The oil scandal pitting the bank, and KPC nearly dented the banks image and many customer were nearly pulling off to other banks. However news of their profitability serves to lend more credence to the bank's stability and gives hope and a sense of assurrance to its larger customer base.
Going forward and with an overweight valuation, cheap stock, better dividends and added branch networks investors might be waiting a little while for the market to stabilize before taking positions.
The expansion path will be treaded with caution given the financial contagion and the unprecedented world economic crunch. Focus shall therefore be majorly in differentiating its product pool alongside launching more customer oriented products.

Finally, thanks for the good work bankelele!!

Village Analyst said...

The Q4 results were really good; quite surprising really... it seemed like the banks were all been posting significantly reduced performance over each subsequent quarter. Equity and KCB seem to have weathered things well; so far at least!
Finally, its time for home-owned guys to take the lead!

Anonymous said...

I'm impressed.But si most of this is pre-Triton news? I saw the mini-documentary they had at the end of Jan and wondered if that was some reaction to Triton. But still,definitely a buy for now

MainaT said...

KCB is doing ok. Has a long way to go before it can much other banks in terms of returns to capital, cost efficiency, credit approval processes to name but a few. I'd like to see it add some online banking capability.
On the right track though.
PS: Triton provision was I think Ksh1bn.

coldtusker said...

I think they fully provided for Triton. They have to to pass the 'prudence' test considering Triton is essentially bankrupt. The good news for KCB is that Triton may have some recoverable assets (over the next 2-5 years) but KPC will be bailed out by GoK.

Therefore all purposes, most of the provisions will be written back in 2009 or 2010.

MainaT: I think the pre-tax effect was higher. There is the 'debt' + suspended interest.

coldtusker said...

Equity vs KCB... I think EB will start facing higher defaults.

They are aggressively going after guarantors but loanees are finding fewer 'qualified' guarantors.

I like EB's approach but the bad debt policy/provisioning has not been tested. That said, EB is targeting CDS accounts as well as foreign expansion.

KCB needs to do much more to become efficient.

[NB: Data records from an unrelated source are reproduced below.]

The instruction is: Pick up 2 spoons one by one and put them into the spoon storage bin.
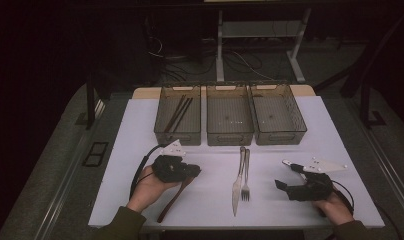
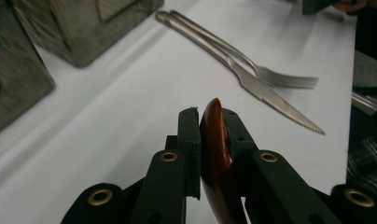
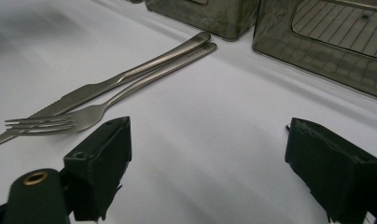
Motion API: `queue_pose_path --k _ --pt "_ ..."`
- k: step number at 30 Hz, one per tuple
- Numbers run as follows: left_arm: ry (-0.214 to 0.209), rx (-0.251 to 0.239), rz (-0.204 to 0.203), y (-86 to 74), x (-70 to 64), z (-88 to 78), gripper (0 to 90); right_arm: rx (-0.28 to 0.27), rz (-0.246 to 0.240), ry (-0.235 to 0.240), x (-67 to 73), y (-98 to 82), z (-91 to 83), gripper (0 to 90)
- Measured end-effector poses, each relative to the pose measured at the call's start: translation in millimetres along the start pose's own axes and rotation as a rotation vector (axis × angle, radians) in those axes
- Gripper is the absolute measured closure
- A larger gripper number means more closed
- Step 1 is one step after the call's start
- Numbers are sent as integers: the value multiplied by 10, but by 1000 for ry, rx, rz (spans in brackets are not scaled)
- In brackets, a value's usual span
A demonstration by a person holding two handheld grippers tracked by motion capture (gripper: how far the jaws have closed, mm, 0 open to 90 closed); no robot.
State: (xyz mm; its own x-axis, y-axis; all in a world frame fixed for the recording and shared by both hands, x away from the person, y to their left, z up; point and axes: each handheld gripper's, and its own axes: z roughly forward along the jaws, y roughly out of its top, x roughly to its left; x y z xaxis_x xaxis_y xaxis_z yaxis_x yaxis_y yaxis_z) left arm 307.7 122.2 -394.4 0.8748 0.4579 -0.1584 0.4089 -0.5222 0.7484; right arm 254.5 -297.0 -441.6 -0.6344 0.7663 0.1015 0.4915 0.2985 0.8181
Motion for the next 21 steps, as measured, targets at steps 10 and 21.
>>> queue_pose_path --k 10,21 --pt "23 -64 25 316 90 104 795 -3 1 0 1 0 -1 142" --pt "47 -119 39 582 207 153 794 -9 -7 8 16 36 65 142"
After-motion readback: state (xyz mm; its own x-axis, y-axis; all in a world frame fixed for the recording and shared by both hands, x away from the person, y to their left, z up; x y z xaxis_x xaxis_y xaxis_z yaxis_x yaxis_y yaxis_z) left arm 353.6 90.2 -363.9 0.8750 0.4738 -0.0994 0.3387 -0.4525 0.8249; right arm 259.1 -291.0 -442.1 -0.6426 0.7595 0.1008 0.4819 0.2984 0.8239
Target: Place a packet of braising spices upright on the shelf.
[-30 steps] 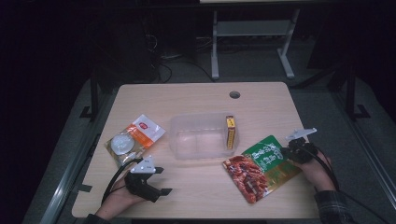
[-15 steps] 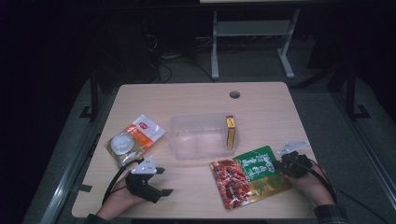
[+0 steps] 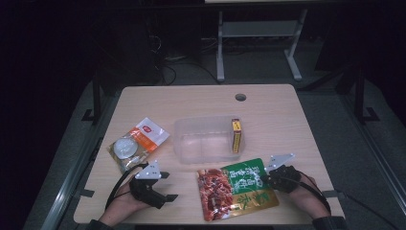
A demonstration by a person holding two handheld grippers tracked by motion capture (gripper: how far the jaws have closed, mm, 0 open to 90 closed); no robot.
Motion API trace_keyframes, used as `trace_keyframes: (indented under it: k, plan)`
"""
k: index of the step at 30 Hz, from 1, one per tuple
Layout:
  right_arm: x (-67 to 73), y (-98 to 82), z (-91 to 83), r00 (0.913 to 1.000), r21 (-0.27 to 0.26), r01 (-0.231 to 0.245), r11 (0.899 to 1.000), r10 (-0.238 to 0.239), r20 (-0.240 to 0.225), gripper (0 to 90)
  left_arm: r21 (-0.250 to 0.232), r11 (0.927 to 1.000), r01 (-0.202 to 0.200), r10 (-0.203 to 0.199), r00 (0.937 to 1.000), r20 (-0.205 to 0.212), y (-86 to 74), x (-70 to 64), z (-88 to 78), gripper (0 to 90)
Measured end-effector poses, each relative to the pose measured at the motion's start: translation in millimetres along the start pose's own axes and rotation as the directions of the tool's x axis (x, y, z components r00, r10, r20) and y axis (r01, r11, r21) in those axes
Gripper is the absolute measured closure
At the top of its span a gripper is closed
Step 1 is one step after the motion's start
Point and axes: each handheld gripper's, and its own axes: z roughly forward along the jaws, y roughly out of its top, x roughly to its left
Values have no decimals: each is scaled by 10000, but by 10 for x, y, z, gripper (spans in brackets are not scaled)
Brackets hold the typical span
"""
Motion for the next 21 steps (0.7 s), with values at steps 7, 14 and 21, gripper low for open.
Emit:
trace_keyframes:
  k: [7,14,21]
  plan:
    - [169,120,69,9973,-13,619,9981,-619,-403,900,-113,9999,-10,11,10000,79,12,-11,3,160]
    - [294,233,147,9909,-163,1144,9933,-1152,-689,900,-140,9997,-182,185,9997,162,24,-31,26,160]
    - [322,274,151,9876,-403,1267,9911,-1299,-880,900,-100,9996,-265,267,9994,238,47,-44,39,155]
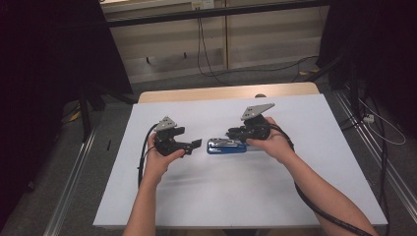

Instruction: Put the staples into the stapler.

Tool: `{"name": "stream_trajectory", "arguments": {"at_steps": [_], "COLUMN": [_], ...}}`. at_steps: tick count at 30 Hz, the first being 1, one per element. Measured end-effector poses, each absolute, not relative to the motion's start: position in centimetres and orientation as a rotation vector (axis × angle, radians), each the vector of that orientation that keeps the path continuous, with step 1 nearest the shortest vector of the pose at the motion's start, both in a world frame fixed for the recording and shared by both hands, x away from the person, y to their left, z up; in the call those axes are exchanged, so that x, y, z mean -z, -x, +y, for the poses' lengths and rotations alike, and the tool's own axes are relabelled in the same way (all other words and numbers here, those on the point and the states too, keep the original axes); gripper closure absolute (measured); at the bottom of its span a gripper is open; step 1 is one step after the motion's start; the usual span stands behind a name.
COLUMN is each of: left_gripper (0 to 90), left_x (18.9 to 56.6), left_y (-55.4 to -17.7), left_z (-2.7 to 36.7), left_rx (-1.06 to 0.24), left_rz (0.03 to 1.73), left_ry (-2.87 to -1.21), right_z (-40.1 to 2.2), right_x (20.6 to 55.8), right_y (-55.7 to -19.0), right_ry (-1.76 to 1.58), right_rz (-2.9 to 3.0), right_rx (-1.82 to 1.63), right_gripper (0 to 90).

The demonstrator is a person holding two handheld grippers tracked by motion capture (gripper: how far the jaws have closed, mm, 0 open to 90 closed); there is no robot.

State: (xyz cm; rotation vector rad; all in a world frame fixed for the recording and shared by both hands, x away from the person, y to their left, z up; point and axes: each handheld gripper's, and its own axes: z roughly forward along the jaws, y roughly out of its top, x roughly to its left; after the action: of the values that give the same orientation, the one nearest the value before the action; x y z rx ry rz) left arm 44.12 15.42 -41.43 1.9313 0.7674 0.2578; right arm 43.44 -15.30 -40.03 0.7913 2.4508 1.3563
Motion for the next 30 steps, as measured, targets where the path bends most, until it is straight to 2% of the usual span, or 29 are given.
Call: {"name": "stream_trajectory", "arguments": {"at_steps": [30], "left_gripper": [7.9], "left_x": [41.4], "left_y": [-44.0], "left_z": [15.6], "left_rx": [-0.251], "left_rz": [0.783], "left_ry": [-1.943], "right_z": [-13.9], "right_x": [39.8], "right_y": [-46.4], "right_ry": [-0.644], "right_rz": [2.512], "right_rx": [-1.335], "right_gripper": [79.3]}}
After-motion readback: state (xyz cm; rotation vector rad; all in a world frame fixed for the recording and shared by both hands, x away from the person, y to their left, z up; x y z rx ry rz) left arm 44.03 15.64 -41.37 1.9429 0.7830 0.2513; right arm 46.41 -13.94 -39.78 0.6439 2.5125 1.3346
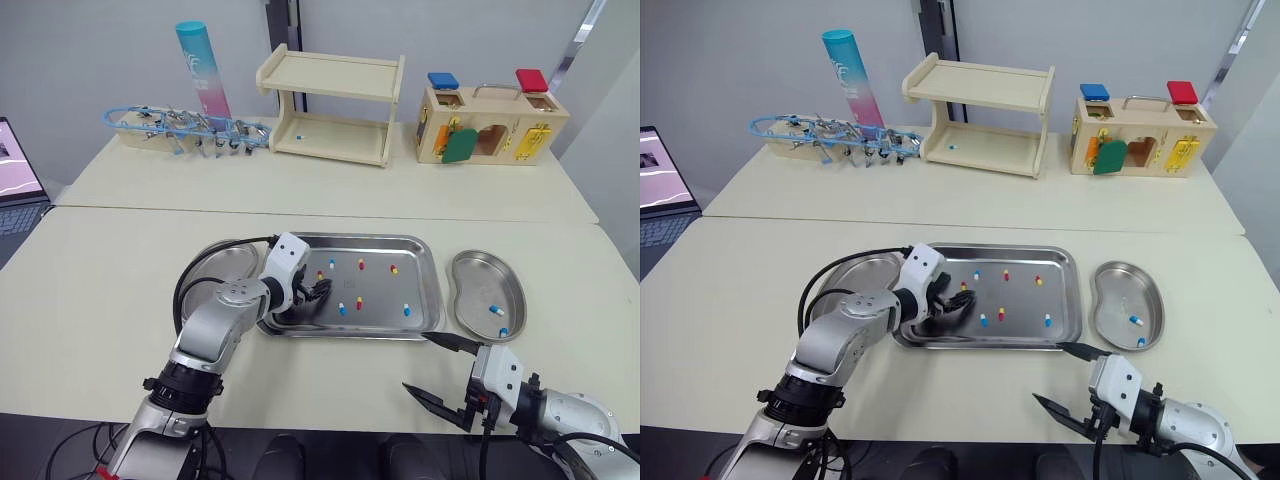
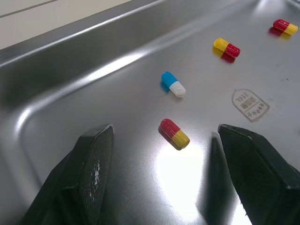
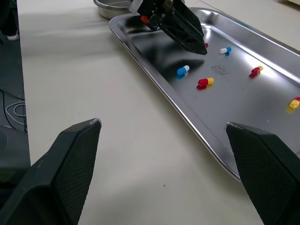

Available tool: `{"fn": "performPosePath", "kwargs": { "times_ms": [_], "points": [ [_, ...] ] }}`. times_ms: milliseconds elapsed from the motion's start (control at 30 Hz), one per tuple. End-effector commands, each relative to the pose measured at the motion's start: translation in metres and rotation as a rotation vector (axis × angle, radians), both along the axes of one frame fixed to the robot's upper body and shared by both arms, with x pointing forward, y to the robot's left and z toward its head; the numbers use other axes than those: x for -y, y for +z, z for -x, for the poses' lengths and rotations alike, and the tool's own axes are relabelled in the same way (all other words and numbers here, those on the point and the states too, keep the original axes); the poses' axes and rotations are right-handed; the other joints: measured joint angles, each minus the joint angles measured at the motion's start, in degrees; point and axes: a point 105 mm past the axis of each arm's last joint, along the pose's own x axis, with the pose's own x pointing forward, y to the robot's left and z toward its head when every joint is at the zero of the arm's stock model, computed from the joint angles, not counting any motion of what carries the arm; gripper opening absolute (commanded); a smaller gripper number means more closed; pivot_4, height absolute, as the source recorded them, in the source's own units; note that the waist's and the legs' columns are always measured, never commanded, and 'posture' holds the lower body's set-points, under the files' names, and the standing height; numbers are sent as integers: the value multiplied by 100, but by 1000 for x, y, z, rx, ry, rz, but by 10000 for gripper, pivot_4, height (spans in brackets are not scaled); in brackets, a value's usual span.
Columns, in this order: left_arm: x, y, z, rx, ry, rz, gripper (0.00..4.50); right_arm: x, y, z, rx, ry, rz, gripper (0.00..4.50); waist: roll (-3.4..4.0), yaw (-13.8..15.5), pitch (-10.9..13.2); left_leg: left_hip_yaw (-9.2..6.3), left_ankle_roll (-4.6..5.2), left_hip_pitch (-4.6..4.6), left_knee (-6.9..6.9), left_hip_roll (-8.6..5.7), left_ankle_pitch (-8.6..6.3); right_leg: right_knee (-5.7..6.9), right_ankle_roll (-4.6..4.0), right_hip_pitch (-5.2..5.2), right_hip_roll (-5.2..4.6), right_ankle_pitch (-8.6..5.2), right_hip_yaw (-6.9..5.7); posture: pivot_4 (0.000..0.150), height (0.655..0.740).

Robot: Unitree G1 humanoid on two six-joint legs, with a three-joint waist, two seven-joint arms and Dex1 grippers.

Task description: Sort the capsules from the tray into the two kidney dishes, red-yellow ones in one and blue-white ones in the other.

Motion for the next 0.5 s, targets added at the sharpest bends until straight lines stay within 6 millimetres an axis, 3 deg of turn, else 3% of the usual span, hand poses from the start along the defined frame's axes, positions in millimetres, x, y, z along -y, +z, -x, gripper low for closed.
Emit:
{"fn": "performPosePath", "kwargs": {
  "times_ms": [33, 367, 500],
  "points": [
    [4, -5, 3, -15, -43, -26, 30675, -7, 10, 2, 36, 15, -16, 45000, 0, 1, 0, 0, 0, 0, 0, 0, 0, 0, 0, 0, 0, 0, 0, 1500, 7400],
    [11, -12, 3, -42, -112, -37, 239, -9, 15, -1, 32, 15, -16, 45000, 3, 4, -2, 0, 0, 0, 1, 0, 0, 0, 0, 2, 0, 0, 0, 1500, 7400],
    [6, -10, 2, -33, -103, -35, 239, -9, 16, -1, 34, 13, -16, 45000, 4, 3, -3, 0, 0, 1, 1, 0, 0, 0, 0, 3, 0, 0, 0, 1500, 7400]
  ]
}}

As EB or KCB catching up with Barclays... at least 3 years away.

coldtusker said...

I need to blog on this!!!

BTW, KPC is toast coz apart from the Kes 7bn that is in the public domain & related to Triton... there is Kes 3bn (likely) owed to Kenol.

bankelele said...

Fintrade Capital: That’s true; as MainaT pointed out they just escaped Mugoya and walked into Triton

Village Analyst: their mortgage push is surprising, but they have been doing that for years

PKW: Ok Triton happened in December, but provisions would have been calculated in January and February

MainaT: Their cost ratio and asset returns pale compared to Barclays and equity – and they have nothing online or in phone banking

Coldtusker: I guess GoK have no choice otherwise Pipeline’s legal fees will start piling on to the loss figure
-will see about equity, was reading on stockskenya about guarantor woes at Equity

Unknown said...

on a bigger picture, KCB seems to be shinning. But the small investor like me is crying. In fact I am closing my KCB account because of what I feel is unfair treatment. Believe me, more guyz like me will be exiting the bank. Some quick highlights:
I never receive my monthly statement (postal or online)
I signed up for sms banking, I am not receiving that service (I don't get charged either)
I have been with the bank for 6 years now, I apply for a loan and it is rejected twice. The last rejection could have be caught on the first submission, hence I lost two months waiting for KCB rejection.
I am applying the same amount of loan from Stanchart, it will take me less than a month to get the loan. never mind my getting a little personal.